# [Work instructions]
The answer is to be an exact copy of the lines below running from the line with "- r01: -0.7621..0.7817" down to the line with "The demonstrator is", both ends included, and nothing more.

# [Given data]
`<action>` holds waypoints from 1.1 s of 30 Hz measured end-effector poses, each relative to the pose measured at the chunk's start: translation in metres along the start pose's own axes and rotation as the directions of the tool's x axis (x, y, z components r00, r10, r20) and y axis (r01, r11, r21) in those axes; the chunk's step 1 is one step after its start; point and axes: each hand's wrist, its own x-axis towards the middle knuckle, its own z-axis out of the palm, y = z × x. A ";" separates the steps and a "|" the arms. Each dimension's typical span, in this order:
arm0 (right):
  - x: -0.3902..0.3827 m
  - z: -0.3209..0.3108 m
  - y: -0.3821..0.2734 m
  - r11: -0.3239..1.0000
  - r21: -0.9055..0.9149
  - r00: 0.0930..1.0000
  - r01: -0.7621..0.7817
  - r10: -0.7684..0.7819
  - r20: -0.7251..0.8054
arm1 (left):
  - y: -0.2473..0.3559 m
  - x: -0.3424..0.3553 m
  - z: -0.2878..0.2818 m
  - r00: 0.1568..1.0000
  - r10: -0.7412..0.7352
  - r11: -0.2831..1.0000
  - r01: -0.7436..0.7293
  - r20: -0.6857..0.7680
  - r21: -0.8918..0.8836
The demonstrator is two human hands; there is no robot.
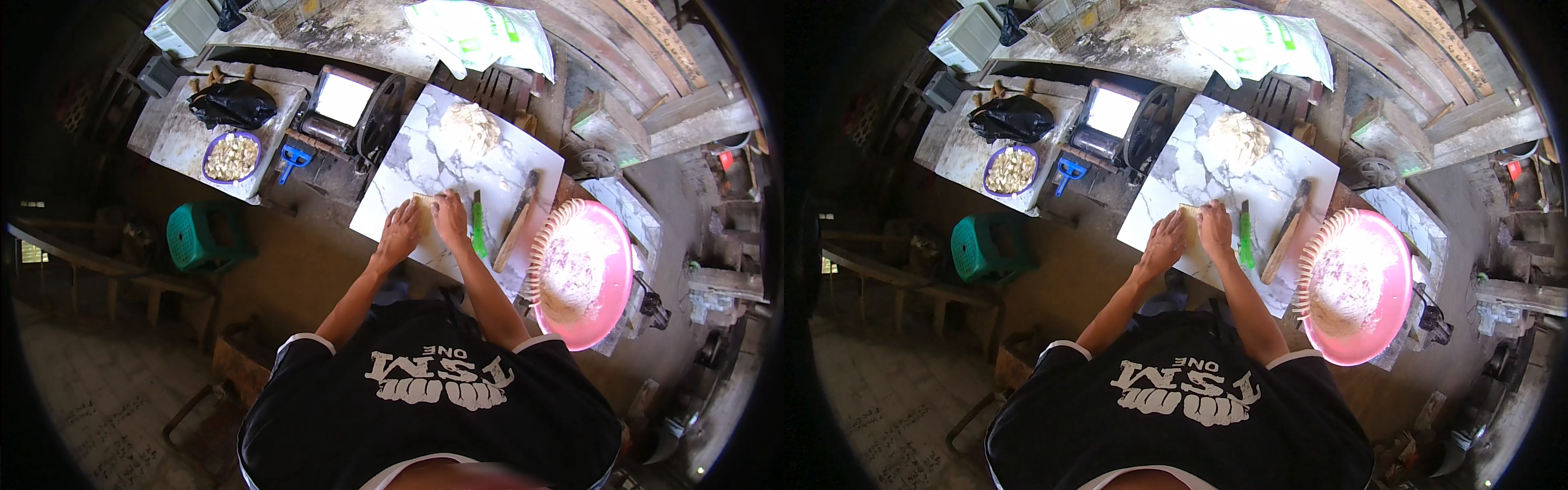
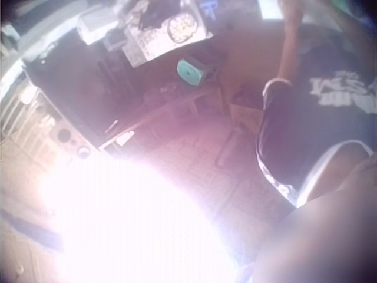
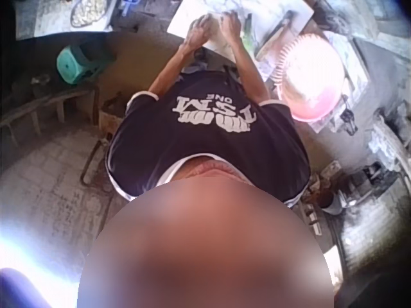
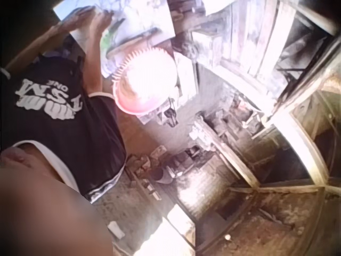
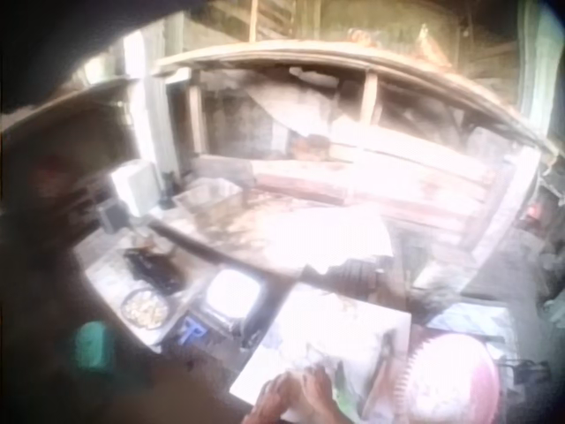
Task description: The person uses a knife to cut dough into pieces on a board, then picks up the pieces and places them into a bowl containing flour, before kneading the remaining dough by hand.
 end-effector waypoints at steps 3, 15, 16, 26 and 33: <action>0.001 0.000 -0.001 0.997 0.072 0.997 -0.032 0.036 -0.063 | 0.001 0.002 -0.003 1.000 0.004 1.000 -0.004 0.009 -0.022; 0.017 0.006 0.010 0.982 0.187 0.992 -0.014 0.037 -0.117 | -0.002 0.005 -0.010 0.994 -0.086 0.991 0.093 0.066 -0.101; 0.018 0.007 0.009 0.982 0.189 0.992 -0.014 0.037 -0.120 | -0.003 0.005 -0.012 0.992 -0.108 0.989 0.115 0.070 -0.095; 0.007 -0.044 -0.015 0.942 0.290 0.979 0.172 -0.195 0.053 | -0.023 0.025 -0.013 0.994 -0.107 0.911 0.104 0.015 -0.398; 0.020 -0.050 -0.024 0.921 0.358 0.986 0.152 -0.164 0.003 | -0.032 0.036 -0.015 0.988 -0.089 0.954 0.122 0.130 -0.275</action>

# [Task response]
  - r01: -0.7621..0.7817
  - r10: -0.7684..0.7819
  - r20: -0.7251..0.8054
arm1 (left):
  - y: -0.2473..0.3559 m
  - x: -0.3424..0.3553 m
  - z: -0.2878..0.2818 m
  - r00: 0.1568..1.0000
  - r10: -0.7412..0.7352
  - r11: -0.2831..1.0000
  - r01: -0.7436..0.7293
  - r20: -0.6857..0.7680
  - r21: -0.8918..0.8836
The demonstrator is two human hands; there is no robot.

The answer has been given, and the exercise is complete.